- _WHAT TO DO_: Print the lines of the data, starting with the first, up to and including the line where "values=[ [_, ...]" appears.

(RECORDS FOR THE EXERCISE)

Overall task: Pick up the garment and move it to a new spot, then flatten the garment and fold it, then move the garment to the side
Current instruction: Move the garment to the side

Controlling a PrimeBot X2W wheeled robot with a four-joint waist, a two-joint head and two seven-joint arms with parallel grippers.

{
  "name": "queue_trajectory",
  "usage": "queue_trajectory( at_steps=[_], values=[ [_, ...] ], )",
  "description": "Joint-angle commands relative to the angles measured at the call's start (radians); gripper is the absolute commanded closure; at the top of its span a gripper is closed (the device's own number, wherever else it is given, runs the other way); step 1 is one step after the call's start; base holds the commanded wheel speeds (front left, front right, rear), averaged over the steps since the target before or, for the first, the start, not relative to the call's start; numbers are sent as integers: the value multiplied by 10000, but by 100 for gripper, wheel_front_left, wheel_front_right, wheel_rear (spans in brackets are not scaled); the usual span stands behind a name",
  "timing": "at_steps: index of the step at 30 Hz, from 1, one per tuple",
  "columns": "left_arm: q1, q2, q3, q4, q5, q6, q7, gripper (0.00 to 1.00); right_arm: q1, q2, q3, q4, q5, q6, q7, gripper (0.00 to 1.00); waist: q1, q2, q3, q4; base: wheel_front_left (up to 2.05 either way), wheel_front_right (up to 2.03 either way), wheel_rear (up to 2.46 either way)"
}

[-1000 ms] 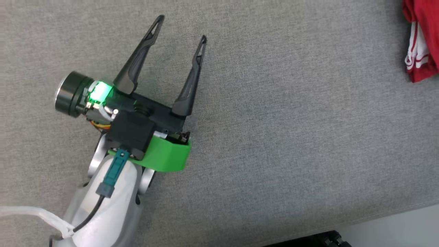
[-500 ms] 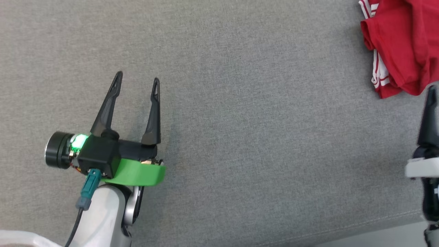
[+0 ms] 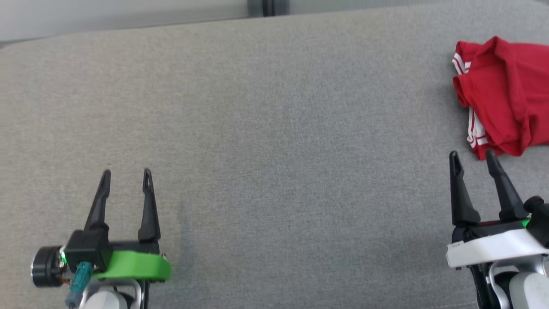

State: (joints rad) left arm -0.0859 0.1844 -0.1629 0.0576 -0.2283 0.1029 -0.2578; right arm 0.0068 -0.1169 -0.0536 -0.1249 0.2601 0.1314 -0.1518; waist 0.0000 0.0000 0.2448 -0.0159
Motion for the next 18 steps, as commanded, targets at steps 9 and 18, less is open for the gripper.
queue_trajectory(
  at_steps=[9,18],
  values=[
    [1277,81,-248,341,-168,-413,-71,0,1193,113,174,-443,-261,-11,605,0,0,0,-1753,309,0,0,0],
    [1730,126,-212,671,-268,-425,-73,0,1960,208,305,-737,-441,-11,975,0,0,0,-2444,148,0,0,0]
  ],
)
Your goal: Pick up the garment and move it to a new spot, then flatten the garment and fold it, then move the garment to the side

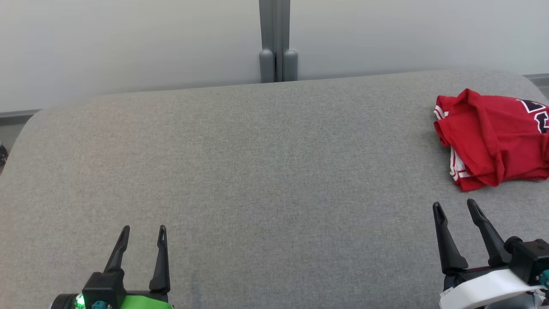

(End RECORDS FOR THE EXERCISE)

- _WORKED SOLUTION_:
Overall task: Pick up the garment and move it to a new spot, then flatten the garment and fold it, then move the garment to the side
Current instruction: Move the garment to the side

Controlling a PrimeBot X2W wheeled robot with a four-joint waist, a two-joint head and two seven-joint arms with parallel grippers.

{
  "name": "queue_trajectory",
  "usage": "queue_trajectory( at_steps=[_], values=[ [_, ...] ], )",

This exercise has no more to it.